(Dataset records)
# # # # #

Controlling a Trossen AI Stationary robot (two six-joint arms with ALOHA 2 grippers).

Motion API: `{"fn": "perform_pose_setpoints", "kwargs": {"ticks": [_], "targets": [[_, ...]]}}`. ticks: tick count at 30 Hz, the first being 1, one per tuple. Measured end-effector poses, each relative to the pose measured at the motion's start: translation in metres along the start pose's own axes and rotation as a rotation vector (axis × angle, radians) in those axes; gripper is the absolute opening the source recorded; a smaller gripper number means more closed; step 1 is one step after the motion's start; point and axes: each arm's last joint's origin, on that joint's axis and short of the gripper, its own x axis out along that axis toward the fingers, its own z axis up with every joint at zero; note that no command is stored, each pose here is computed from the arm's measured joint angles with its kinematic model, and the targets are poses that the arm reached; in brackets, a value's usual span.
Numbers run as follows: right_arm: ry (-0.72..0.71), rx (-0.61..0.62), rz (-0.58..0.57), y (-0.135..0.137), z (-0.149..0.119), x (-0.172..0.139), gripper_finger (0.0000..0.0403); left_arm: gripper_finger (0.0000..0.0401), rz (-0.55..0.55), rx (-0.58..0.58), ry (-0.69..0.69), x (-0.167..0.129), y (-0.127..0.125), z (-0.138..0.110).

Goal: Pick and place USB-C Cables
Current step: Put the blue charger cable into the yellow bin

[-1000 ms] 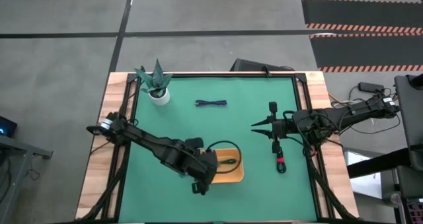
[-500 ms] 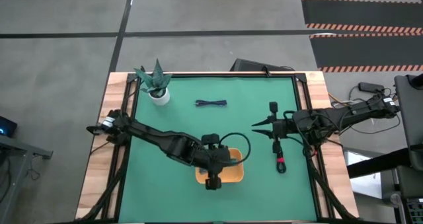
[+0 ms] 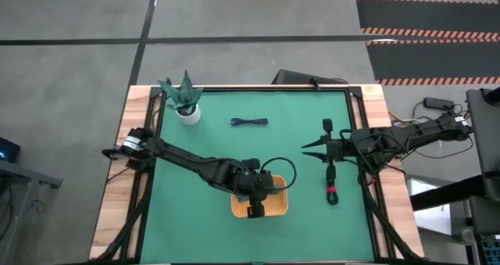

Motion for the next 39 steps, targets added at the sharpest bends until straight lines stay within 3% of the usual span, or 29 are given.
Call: {"fn": "perform_pose_setpoints", "kwargs": {"ticks": [20,39], "targets": [[0.002,0.001,0.0,0.0,-0.001,0.0,0.0068,0.0004,-0.033,-0.024,-0.02,0.038,0.013,-0.031],[0.003,0.007,0.001,0.0,-0.001,0.0,0.0068,0.0004,-0.088,-0.088,-0.015,0.051,0.019,-0.044]]}}
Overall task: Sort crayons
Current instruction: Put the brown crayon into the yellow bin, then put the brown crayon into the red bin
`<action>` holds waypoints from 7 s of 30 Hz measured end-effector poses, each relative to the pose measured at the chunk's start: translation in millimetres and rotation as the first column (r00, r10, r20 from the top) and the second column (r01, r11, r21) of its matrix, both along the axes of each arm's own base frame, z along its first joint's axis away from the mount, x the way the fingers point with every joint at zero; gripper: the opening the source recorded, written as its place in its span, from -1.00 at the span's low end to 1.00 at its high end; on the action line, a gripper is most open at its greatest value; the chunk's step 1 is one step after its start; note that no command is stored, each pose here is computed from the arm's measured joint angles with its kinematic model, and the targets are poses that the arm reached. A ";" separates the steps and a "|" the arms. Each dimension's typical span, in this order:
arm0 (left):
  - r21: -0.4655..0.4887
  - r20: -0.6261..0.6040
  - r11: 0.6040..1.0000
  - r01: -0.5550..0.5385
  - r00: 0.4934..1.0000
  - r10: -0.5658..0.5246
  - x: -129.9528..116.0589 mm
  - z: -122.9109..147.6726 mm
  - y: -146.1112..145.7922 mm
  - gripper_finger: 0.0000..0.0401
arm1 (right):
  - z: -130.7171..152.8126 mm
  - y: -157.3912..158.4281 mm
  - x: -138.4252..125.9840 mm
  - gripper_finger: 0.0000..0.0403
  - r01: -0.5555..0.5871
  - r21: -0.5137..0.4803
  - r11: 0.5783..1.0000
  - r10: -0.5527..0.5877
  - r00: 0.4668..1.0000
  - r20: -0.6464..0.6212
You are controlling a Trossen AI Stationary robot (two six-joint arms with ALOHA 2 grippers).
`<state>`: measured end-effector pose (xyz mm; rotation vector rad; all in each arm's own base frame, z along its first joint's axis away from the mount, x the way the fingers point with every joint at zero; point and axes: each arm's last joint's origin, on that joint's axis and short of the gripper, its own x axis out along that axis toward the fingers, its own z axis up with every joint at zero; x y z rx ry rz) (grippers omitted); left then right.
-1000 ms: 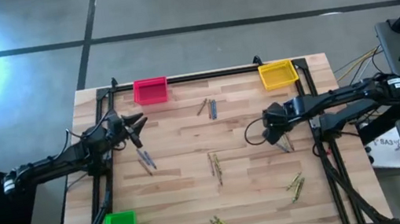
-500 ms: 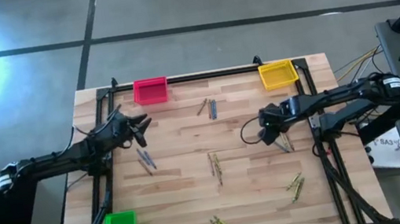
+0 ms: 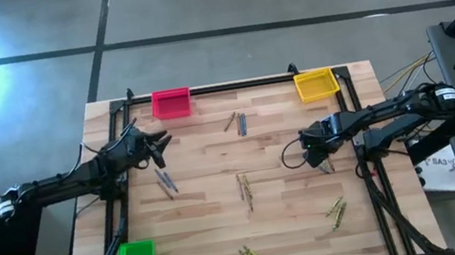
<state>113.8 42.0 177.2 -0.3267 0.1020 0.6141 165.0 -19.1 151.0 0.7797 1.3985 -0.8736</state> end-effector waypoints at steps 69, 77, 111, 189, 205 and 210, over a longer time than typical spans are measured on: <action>-0.046 -0.160 0.994 -0.097 0.983 0.089 12.7 -15.5 6.2 -0.50 | -10.7 -4.8 0.5 -0.49 0.017 0.029 0.999 -0.012 0.990 -0.140; -0.062 -0.184 0.995 -0.084 0.980 0.072 14.5 -18.9 6.2 -0.57 | -19.0 -2.8 -2.8 -0.59 -0.024 0.087 0.996 0.034 0.993 -0.114; -0.044 -0.215 0.998 -0.047 0.976 0.036 19.1 -21.8 6.7 -0.57 | 79.6 -148.1 25.7 -0.89 0.091 -0.622 0.778 -0.100 0.995 0.020; -0.291 -0.721 0.957 0.019 0.653 -0.232 272.1 -59.0 111.7 -0.51 | 14.1 11.8 67.5 -0.28 -0.164 -0.551 0.818 0.345 0.907 0.242; -0.173 -0.721 0.980 -0.098 0.690 -0.059 209.8 -16.1 107.6 -0.98 | 13.6 19.7 67.2 -0.34 -0.193 -0.551 0.812 0.376 0.895 0.242; -0.156 -0.697 0.970 -0.185 0.717 0.024 161.6 2.5 116.4 -0.99 | 11.9 20.9 65.9 -0.36 -0.200 -0.550 0.811 0.381 0.894 0.236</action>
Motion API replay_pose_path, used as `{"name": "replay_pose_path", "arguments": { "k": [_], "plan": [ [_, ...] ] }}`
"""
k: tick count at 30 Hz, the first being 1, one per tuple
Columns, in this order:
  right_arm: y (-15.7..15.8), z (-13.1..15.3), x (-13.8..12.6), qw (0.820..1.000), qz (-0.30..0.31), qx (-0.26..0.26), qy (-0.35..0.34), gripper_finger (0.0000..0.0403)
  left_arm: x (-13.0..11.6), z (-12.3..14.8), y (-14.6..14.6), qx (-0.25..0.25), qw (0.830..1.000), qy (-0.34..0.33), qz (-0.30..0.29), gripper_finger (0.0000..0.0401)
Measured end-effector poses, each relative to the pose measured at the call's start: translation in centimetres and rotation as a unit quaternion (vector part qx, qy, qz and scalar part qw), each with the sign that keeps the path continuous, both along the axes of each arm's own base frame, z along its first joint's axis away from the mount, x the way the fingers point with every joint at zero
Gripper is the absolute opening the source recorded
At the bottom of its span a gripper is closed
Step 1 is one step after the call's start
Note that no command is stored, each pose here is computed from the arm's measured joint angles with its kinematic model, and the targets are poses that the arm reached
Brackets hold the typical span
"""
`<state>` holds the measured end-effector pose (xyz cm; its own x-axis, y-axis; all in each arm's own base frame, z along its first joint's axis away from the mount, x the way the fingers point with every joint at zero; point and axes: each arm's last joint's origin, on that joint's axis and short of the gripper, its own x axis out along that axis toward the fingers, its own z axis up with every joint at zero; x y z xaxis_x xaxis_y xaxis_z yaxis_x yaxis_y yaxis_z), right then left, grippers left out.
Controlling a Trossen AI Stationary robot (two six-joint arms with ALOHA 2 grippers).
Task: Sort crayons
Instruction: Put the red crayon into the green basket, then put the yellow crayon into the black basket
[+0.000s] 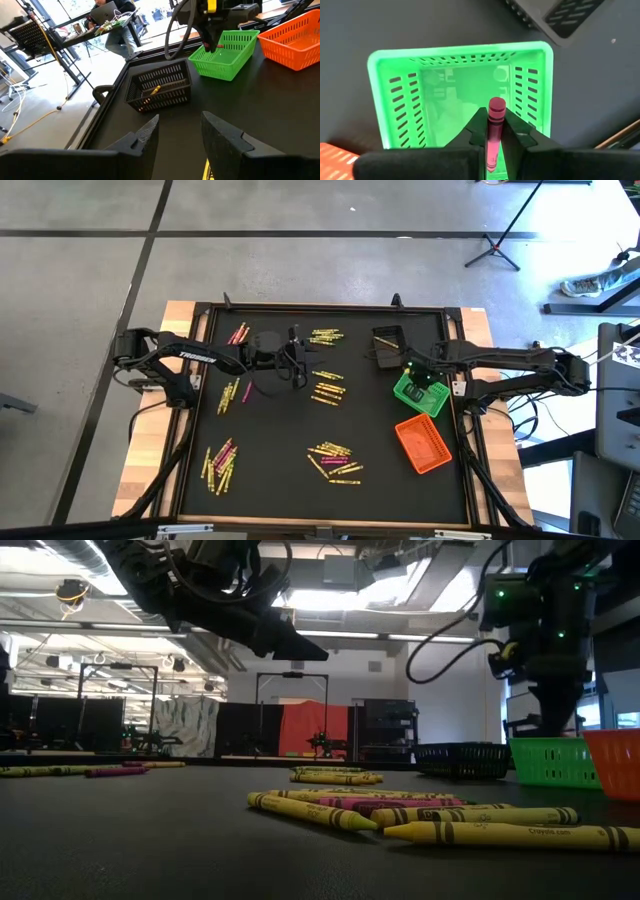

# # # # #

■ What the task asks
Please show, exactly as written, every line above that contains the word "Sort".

■ Expected output
Overall task: Sort crayons
Task: Sort crayons

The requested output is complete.